#### Your instructions:
Two lines in the data below mark the range: the one with "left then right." and the one with "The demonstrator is". Return both, along with every line between them, exactly.

◇ ◇ ◇

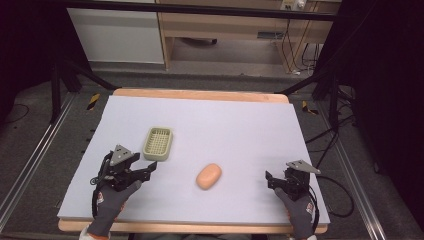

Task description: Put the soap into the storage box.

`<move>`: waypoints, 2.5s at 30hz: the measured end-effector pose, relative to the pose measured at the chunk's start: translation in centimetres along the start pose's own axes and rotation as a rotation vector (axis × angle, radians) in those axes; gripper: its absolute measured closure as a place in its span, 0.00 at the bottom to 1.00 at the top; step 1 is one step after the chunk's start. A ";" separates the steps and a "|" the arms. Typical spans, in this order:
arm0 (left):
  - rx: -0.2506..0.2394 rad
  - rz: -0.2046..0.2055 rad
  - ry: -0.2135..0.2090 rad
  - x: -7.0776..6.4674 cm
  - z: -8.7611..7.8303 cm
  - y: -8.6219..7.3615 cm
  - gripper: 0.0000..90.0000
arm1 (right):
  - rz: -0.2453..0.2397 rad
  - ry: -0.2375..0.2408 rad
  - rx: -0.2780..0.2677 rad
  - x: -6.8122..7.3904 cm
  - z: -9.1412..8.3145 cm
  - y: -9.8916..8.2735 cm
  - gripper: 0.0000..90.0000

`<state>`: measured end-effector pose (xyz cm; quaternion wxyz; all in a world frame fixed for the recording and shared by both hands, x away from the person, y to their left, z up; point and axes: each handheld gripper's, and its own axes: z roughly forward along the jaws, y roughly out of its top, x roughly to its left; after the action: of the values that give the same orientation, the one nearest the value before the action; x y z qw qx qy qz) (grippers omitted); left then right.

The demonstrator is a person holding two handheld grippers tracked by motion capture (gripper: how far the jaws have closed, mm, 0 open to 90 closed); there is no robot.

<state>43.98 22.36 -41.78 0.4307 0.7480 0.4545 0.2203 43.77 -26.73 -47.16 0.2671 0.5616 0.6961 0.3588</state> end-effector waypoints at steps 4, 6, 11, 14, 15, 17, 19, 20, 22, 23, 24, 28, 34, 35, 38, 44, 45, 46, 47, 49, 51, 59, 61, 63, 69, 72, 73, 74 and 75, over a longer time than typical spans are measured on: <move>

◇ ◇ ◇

#### Result of this exercise:
`<state>`: measured end-effector pose (xyz cm; quaternion wxyz; all in a world frame fixed for the recording and shared by both hands, x away from the person, y to their left, z up; point and axes: each handheld gripper's, and its own axes: z roughly forward along the jaws, y roughly out of its top, x roughly to its left; after the action: of the values that give the same orientation, the one nearest the value before the action; x y z qw qx qy qz) (grippers omitted); left then right.

The demonstrator is a person holding two handheld grippers tracked by motion capture (gripper: how far the jaws have closed, mm, 0 open to 90 closed); there is no robot.

With the answer given, the exercise is complete.